Die meisten etablierten Musiker denken im Alter von 62 über ein “Greatest Hits”-Album nach, um danach mit einer gleichnamigen Tour wieder die Kassen aufzufüllen. Nicht so Paul Weller – der ist und bleibt immens krativ und legt mit “On Sunset” seine viertes Album seit 2015 vor, dabei sind der “Jawbone”-Soundtrack und die ausgeprägt experimentelle EP “In Another Room” gar nicht berücksichtigt.
“On Sunset” ist in der Schnittmenge letzterer und des eher biederen Vorgängers “True Meanings” angesiedelt. Klingt verwegen? Ist es auch: der Opener “Mirror Ball” beginnt mit Sphärenklang und gleitet nahtlos in einen souligen Groove, der dann abrupt von einem nahzu atonalen Mittelstück abgwürgt wird um dann von Keyboard- und Gitarren-getrieben G-Funk Kaskaden seinen Ausklang zu finden. Der darauf folgende Midtempo-Faserschmeichler “Baptiste” versteht den Blutdruck wieder nachhaltig zu senken, mit dem epischen Motown-Shuffle “More”, ein Duett mit der französisch singenden Julie Gros samt dramatischer Bläser-Inszenierung steht uns schon das erste Highlight ins Haus.
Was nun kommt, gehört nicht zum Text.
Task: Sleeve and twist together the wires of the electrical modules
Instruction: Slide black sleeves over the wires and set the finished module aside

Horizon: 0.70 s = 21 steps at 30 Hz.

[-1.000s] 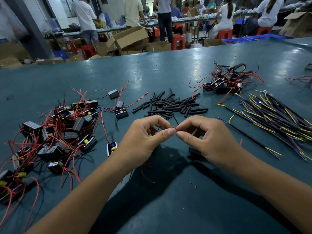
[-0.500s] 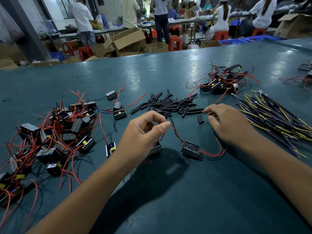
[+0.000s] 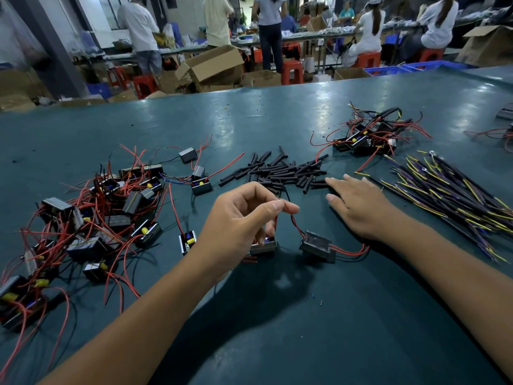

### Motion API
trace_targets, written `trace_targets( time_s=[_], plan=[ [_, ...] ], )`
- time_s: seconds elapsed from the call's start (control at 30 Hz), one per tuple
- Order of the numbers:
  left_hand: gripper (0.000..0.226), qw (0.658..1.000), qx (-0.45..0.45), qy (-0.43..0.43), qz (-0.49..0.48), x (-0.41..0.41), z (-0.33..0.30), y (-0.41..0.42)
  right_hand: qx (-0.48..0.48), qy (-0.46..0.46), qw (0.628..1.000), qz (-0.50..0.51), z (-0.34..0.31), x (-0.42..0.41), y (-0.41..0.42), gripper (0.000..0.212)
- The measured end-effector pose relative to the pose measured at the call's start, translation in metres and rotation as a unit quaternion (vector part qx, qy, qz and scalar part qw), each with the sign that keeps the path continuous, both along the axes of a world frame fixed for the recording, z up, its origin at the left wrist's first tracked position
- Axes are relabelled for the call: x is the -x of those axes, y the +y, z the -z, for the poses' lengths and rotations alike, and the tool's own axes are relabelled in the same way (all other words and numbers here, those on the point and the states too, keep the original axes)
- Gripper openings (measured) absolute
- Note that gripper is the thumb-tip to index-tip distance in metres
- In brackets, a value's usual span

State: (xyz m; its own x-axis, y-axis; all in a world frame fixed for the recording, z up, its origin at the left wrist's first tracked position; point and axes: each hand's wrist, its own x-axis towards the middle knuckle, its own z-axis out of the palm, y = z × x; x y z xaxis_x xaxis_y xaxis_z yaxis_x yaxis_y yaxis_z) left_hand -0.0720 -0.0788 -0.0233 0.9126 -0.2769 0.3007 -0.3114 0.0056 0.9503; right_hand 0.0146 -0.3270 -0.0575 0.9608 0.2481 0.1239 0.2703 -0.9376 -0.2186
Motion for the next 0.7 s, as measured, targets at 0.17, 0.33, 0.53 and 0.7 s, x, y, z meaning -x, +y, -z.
trace_targets(
  time_s=[0.17, 0.33, 0.53, 0.7],
  plan=[
    [0.006, 1.0, 0.021, 0.012, 0.001, -0.0007, 0.001, -0.0026, 0.022, -0.052, 0.998, 0.04, -0.0019, -0.003, -0.0032, 0.045],
    [0.009, 1.0, 0.006, 0.012, -0.002, -0.0003, 0.0016, -0.0019, 0.021, -0.078, 0.996, 0.045, -0.0023, -0.0022, -0.0041, 0.029],
    [0.016, 0.998, -0.063, 0.009, 0.015, 0.0006, 0.0007, -0.0006, -0.013, -0.107, 0.993, 0.048, -0.0045, -0.0002, -0.0039, 0.013],
    [0.017, 0.997, -0.076, 0.006, 0.026, 0.0005, -0.0014, 0.0022, -0.022, -0.119, 0.991, 0.047, -0.0048, 0.0017, -0.0033, 0.012]
  ],
)
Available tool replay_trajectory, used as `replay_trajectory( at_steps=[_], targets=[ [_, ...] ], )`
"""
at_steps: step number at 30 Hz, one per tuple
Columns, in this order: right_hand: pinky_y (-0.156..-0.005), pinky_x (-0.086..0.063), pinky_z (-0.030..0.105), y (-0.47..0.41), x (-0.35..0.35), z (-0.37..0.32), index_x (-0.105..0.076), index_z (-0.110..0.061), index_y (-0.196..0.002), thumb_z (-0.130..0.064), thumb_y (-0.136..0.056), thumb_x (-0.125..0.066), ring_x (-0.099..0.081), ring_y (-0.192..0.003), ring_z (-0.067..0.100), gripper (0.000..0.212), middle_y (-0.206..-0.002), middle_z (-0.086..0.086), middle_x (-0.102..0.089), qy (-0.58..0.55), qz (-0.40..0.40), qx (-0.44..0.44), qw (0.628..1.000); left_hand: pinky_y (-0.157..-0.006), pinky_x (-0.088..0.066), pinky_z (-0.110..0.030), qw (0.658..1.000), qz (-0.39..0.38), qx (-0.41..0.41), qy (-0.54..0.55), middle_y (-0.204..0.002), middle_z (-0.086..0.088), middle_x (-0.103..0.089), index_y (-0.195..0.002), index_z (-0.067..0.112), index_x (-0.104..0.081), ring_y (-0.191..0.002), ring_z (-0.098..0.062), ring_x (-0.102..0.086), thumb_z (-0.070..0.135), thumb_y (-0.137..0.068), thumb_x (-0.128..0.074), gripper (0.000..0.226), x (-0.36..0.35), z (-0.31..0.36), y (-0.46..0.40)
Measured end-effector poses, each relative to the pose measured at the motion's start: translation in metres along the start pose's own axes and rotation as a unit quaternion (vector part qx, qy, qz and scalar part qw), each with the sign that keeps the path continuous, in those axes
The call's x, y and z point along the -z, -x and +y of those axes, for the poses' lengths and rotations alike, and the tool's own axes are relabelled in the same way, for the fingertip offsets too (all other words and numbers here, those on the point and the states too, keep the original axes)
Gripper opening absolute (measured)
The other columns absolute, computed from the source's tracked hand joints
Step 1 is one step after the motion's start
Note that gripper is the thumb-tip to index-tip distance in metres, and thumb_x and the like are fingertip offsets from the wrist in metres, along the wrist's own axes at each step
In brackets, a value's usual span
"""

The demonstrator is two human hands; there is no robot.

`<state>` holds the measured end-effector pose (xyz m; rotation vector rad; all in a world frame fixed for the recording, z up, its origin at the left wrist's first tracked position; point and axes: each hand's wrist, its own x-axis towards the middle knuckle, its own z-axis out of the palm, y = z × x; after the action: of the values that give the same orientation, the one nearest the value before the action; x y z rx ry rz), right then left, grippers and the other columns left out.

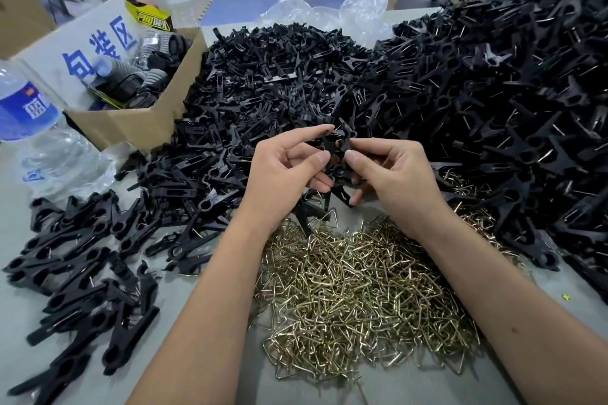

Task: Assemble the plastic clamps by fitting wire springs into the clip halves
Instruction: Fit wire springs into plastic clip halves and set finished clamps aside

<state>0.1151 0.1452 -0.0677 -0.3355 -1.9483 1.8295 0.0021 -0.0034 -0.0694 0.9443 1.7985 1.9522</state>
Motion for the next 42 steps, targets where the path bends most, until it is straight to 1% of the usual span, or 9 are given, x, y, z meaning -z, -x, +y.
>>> replay_trajectory(
  at_steps=[4, 13, 20, 23, 27, 31, 34, 38, 42],
  targets=[
    [-0.054, -0.06, 0.046, -0.001, 0.001, 0.001, -0.081, -0.04, -0.101, -0.019, -0.096, -0.074, -0.069, -0.05, 0.028, 0.023, -0.067, 0.005, -0.067, 0.017, -0.009, 0.007, 1.0, -0.058, -0.059, -0.025, 1.0, -0.002, 0.003, -0.005, -0.087, -0.016, -0.077, -0.128, 0.019, -0.071, -0.064, -0.023, -0.075, -0.003, -0.095, -0.068, 0.04, 0.0, -0.001, 0.0],
    [-0.051, -0.057, 0.028, -0.002, -0.001, 0.004, -0.082, -0.042, -0.098, -0.015, -0.096, -0.074, -0.066, -0.049, 0.025, 0.029, -0.064, 0.004, -0.063, -0.003, -0.017, 0.022, 1.0, -0.055, -0.056, -0.019, 1.0, -0.004, 0.017, -0.002, -0.079, -0.006, -0.077, -0.131, 0.012, -0.069, -0.06, -0.018, -0.073, -0.005, -0.094, -0.068, 0.04, 0.0, 0.001, 0.001],
    [-0.051, -0.055, 0.041, -0.003, 0.001, 0.003, -0.079, -0.016, -0.113, -0.011, -0.099, -0.069, -0.058, -0.047, 0.023, 0.018, -0.062, 0.004, -0.059, 0.022, -0.033, 0.019, 0.999, -0.05, -0.054, -0.018, 0.999, 0.0, 0.026, 0.04, -0.081, -0.008, -0.078, -0.122, 0.012, -0.073, -0.052, -0.014, -0.068, 0.001, -0.093, -0.07, 0.031, 0.001, 0.006, 0.001],
    [-0.044, -0.049, 0.032, -0.003, 0.003, -0.002, -0.079, -0.009, -0.114, -0.007, -0.099, -0.066, -0.051, -0.049, 0.024, 0.019, -0.071, 0.009, -0.058, 0.009, -0.061, 0.027, 0.998, -0.05, -0.053, -0.018, 0.996, -0.011, 0.036, 0.086, -0.086, -0.006, -0.077, -0.126, 0.015, -0.071, -0.052, -0.013, -0.066, 0.008, -0.088, -0.075, 0.039, 0.001, 0.008, 0.001],
    [-0.043, -0.04, 0.027, -0.005, 0.006, -0.003, -0.08, -0.009, -0.111, -0.007, -0.099, -0.067, -0.046, -0.052, 0.028, 0.018, -0.075, 0.013, -0.062, 0.009, -0.079, 0.036, 0.996, -0.055, -0.054, -0.018, 0.991, -0.059, 0.053, 0.11, -0.082, -0.001, -0.074, -0.134, 0.014, -0.068, -0.058, -0.013, -0.067, 0.008, -0.092, -0.073, 0.042, 0.008, 0.005, 0.0],
    [-0.043, -0.04, 0.026, -0.005, 0.006, 0.002, -0.082, -0.022, -0.109, -0.015, -0.096, -0.072, -0.047, -0.047, 0.023, 0.018, -0.068, 0.011, -0.068, 0.012, -0.068, 0.041, 0.997, -0.075, -0.046, -0.04, 0.994, -0.012, 0.068, 0.085, -0.093, -0.019, -0.076, -0.114, 0.014, -0.078, -0.069, -0.023, -0.069, 0.012, -0.086, -0.079, 0.028, 0.01, -0.001, -0.002],
    [-0.042, -0.038, 0.024, -0.004, 0.002, 0.006, -0.08, -0.021, -0.111, -0.014, -0.094, -0.072, -0.045, -0.048, 0.018, 0.02, -0.066, 0.002, -0.063, -0.019, -0.039, 0.038, 0.998, -0.076, -0.041, -0.038, 0.993, 0.006, 0.074, 0.087, -0.09, -0.02, -0.076, -0.103, 0.012, -0.08, -0.065, -0.019, -0.069, 0.011, -0.086, -0.078, 0.018, 0.009, -0.004, -0.002],
    [-0.041, -0.033, 0.025, -0.003, -0.001, 0.005, -0.082, -0.022, -0.105, -0.009, -0.094, -0.072, -0.042, -0.049, 0.016, 0.019, -0.063, 0.002, -0.058, -0.041, -0.028, 0.038, 0.998, -0.063, -0.058, -0.033, 0.996, 0.012, 0.061, 0.071, -0.09, -0.017, -0.078, -0.104, 0.01, -0.08, -0.069, -0.017, -0.071, 0.004, -0.09, -0.075, 0.016, 0.008, -0.003, -0.002],
    [-0.042, -0.029, 0.029, -0.002, -0.002, 0.004, -0.082, -0.02, -0.104, -0.005, -0.096, -0.07, -0.037, -0.051, 0.022, 0.021, -0.063, 0.007, -0.053, -0.05, -0.021, 0.026, 0.998, -0.065, -0.062, -0.029, 0.996, 0.022, 0.059, 0.07, -0.091, -0.016, -0.078, -0.106, 0.007, -0.078, -0.071, -0.018, -0.071, -0.001, -0.092, -0.073, 0.017, 0.006, -0.001, -0.002]
  ],
)
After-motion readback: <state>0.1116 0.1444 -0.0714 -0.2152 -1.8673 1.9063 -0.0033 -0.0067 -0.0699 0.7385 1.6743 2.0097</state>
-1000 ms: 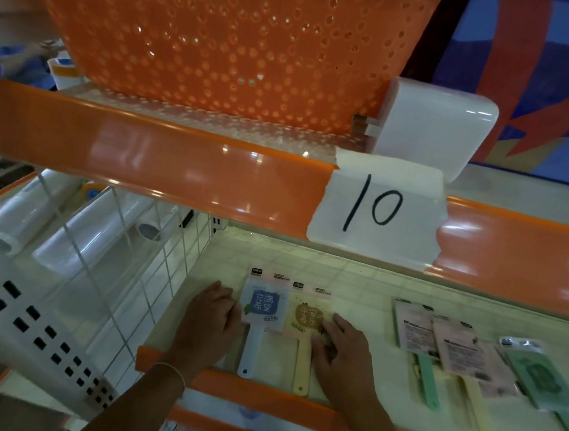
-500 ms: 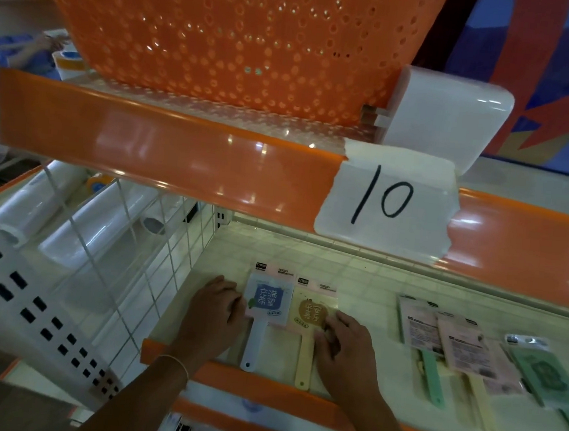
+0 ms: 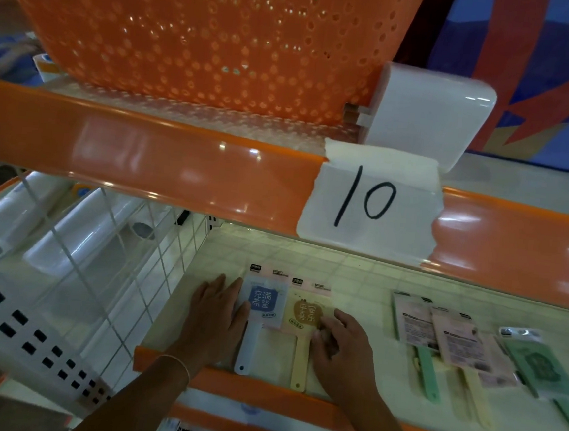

Der gefällige, mit sonnigen “Ah Ah’s” verbrämte Titelsong, sollte dann auch die letzten, anfangs geschockten Alt-Fans hinlänglich versöhnen können.
Es empfiehlt sich der Kauf der Deluxe Edition, der Bonus Track-“Ploughman”, mit kess angedeutetem Steve Miller-“Fly Like An Eagle”-Gedenkriff und nonchalanten Big Band-Sprengseln, ist definitiv auch eine Klasse für sich.